課税長期譲渡所得金額=譲渡価額-(取得費+譲渡費用)-特別控除
もう一度補足しておきますが、譲渡価格とは、土地や建物を売る時の契約金額です。取得費用とは、土地や建物を購入した際の購入金額です。そして、譲渡費用とは土地や建物を売却した際にかかった諸費用のことで売買契約書に発布した印紙代金、不動産の売買における仲介手数料、その他立退料や古い建物を解体した解体費用(取り壊し費用)などが譲渡費用として認められています。
譲渡税の特別控除
不動産の売却にかかる譲渡税には、「特別控除」という特別に設けられた控除も認められています。特別控除に認められた要件は、以下の通りです。

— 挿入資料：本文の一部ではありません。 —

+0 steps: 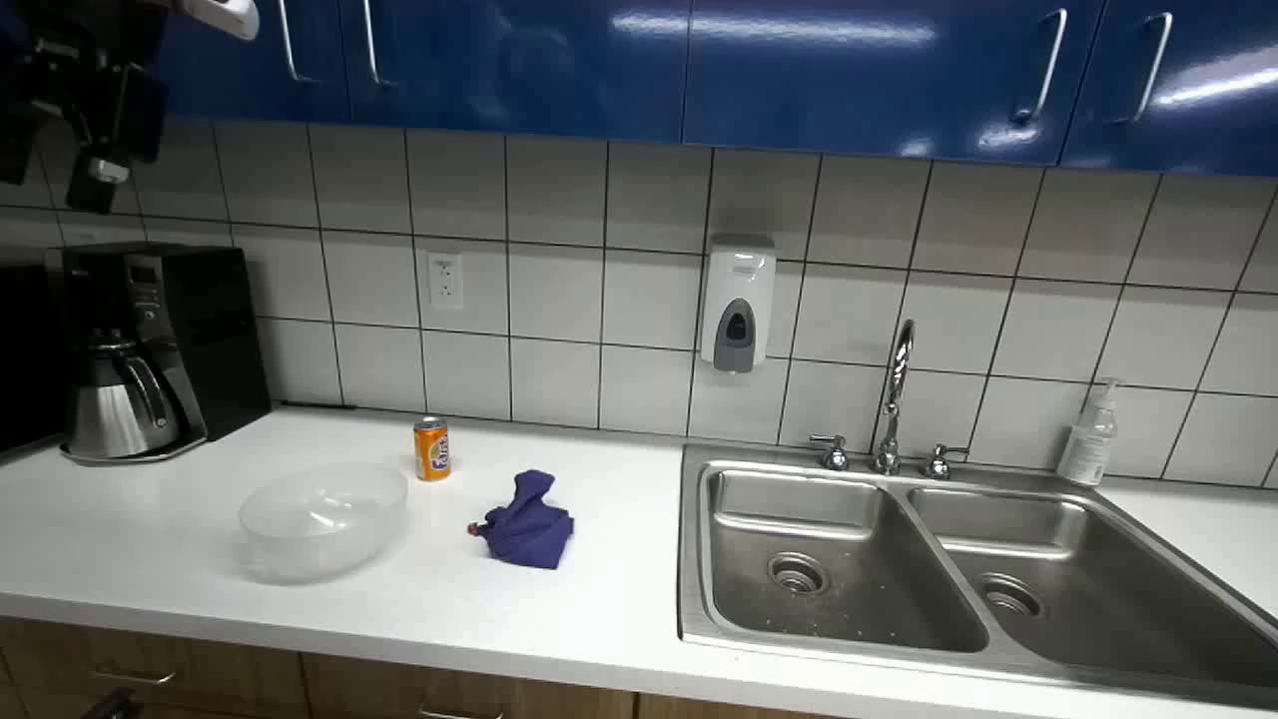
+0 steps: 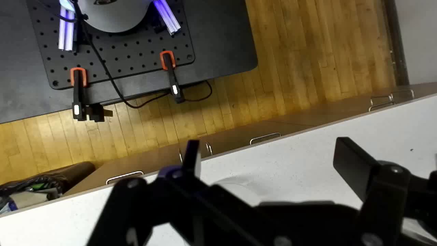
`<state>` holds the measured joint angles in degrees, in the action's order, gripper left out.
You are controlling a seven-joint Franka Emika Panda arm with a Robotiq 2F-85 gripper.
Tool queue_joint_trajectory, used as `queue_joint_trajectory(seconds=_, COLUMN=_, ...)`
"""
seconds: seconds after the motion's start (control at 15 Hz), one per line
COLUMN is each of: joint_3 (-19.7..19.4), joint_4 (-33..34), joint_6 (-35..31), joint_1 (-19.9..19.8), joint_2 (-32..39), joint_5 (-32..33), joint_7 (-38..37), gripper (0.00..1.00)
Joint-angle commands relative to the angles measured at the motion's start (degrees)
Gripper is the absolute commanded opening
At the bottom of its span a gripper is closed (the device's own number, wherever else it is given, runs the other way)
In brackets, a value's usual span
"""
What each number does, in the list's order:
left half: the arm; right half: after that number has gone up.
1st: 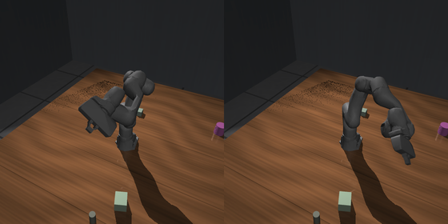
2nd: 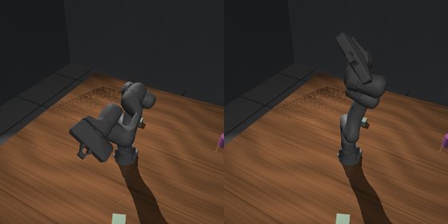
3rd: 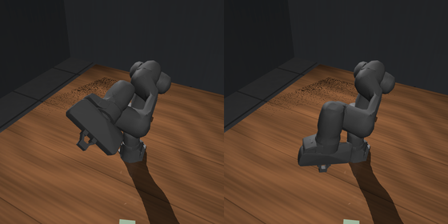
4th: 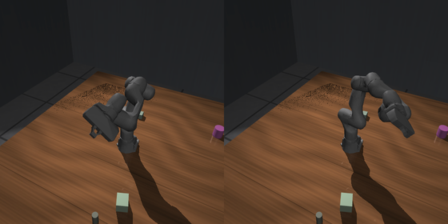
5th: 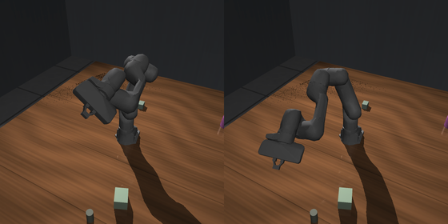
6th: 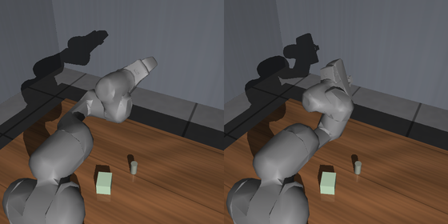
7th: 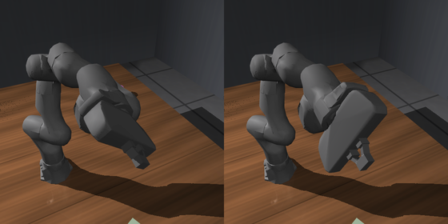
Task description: Put the can in the bowl
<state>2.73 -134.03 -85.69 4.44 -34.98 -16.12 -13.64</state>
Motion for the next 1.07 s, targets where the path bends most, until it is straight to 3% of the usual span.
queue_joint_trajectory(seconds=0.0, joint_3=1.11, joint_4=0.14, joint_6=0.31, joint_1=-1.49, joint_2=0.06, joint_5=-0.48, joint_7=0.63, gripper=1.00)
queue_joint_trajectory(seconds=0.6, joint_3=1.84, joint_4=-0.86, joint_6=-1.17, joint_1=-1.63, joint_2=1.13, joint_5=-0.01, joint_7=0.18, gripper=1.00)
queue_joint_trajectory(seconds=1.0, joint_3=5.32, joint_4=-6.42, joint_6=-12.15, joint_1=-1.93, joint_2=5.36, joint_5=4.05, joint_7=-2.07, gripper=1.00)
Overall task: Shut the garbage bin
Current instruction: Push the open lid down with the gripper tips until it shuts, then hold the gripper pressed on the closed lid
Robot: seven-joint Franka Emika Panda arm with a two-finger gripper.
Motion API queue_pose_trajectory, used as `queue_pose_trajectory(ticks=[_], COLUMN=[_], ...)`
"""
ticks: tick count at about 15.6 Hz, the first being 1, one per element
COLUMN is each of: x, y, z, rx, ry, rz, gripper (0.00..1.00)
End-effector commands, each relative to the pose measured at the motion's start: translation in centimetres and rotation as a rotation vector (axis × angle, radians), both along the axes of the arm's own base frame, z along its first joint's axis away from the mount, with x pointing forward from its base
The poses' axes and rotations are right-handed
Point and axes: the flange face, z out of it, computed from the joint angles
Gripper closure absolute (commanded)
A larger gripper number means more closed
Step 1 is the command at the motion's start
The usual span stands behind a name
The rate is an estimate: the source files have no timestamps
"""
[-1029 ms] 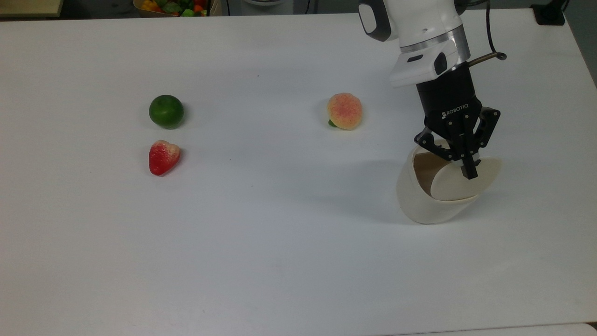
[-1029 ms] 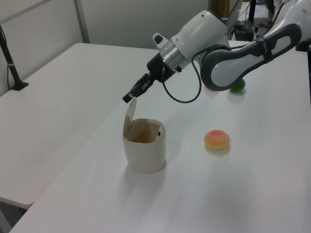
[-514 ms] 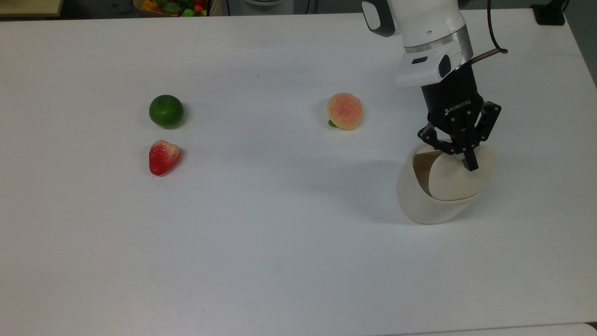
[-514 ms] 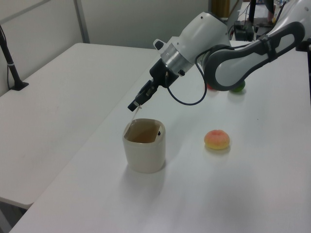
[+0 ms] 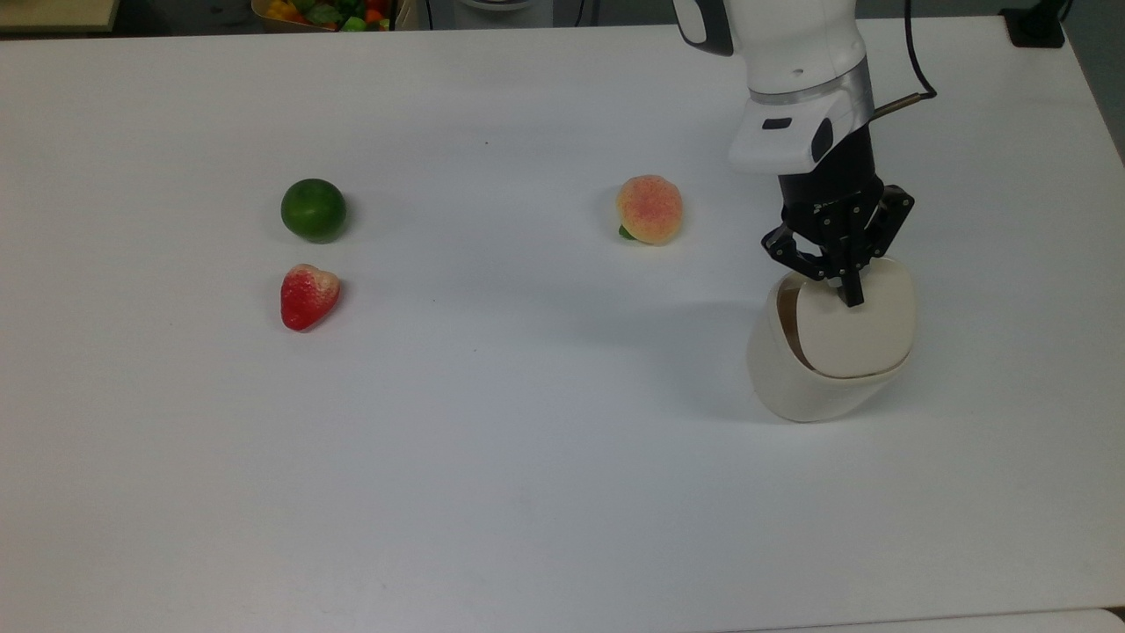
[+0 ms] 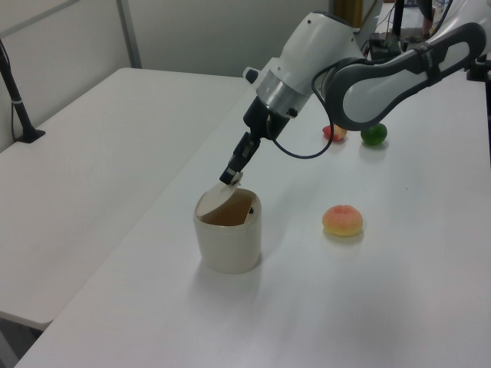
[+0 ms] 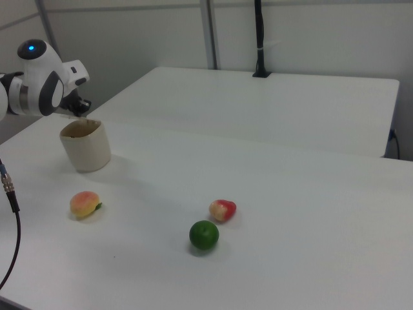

- (1) 公共事業などのために土地建物を売った場合の5,000万円の特別控除の特例
- (2) マイホーム(居住用財産)を売った場合の3,000万円の特別控除の特例
- (3) 特定土地区画整理事業などのために土地を売った場合の2,000万円の特別控除の特例
- (4) 特定住宅地造成事業などのために土地を売った場合の1,500万円の特別控除の特例
- (5) 平成21年及び平成22年に取得した国内にある土地を譲渡した場合の1,000万円の特別控除の特例
- (6) 農地保有の合理化などのために土地を売った場合の800万円の特別控除の特例
(1)は、公共事業によって土地や建物を売却しなければならない時です。例えば、道路が建設される為、土地と建物を自治体に売却した場合に該当します。大半の方が控除の対象となってくるが(2)のマイホームを売った場合の特別控除です。
「(2) マイホーム(居住用財産)を売った場合の3,000万円の特別控除の特例」は、自宅を売却された際に諸経費に加え3000万円までの控除が受けられるということになります。但し、以下の適用除外も定められていますので、確かに売却したマイホームに住んでいたという事実の証明(住民票など)が確定申告の際に必要になります。
- (1) この特例を受けることだけを目的として入居したと認められる家屋
- (2) 居住用家屋を新築する期間中だけ仮住まいとして使った家屋、その他一時的な目的で入居したと認められる家屋
- (3) 別荘などのように主として趣味、娯楽又は保養のために所有する家屋
というのがこれまでの法律でした。
というのも昨年、安倍内閣が発表した「平成28年税制改正大綱」の中で条件に該当する空家を売る場合、一定の空家に関してはその家屋や土地を譲渡した際の所得(譲渡したことで得られる利益)の3,000万円特別控除を適用するとの発表がありました。
「平成28年税制改正大綱」の空家 譲渡税にかかる特別控除
気になる条件は以下の通りです。
- 昭和56年5月31日以前に建築された家屋であること
- 相続の開始の直前において被相続人以外に居住をしていた者がいなかったもの
- 平成 28 年4月1日から平成 31 年 12 月 31 日までの間に譲渡をしているもの
- 相続開始の日から3年を経過する日属する年の12月31日までに譲渡しているもの
- 譲渡の対価の額が1億円を以下のもの
昭和56年というと西暦1981年ですので、築36年以上の建物ということなります…。また、相続時に賃貸として貸し出している建物も控除の対象にはなりませんので、厳しい条件をクリアした”空家”でなければ「平成28年税制改正大綱」で定められた控除を受けられないということになります。
空家が日本中で増え続けている日本では、親世代が住んでいたマンションや一戸建てを相続するといった方が今後増えてくると思いますが、もう少し思い切った税制改革をしても良かったのではないかと思ってしまいますが、仕方がありません。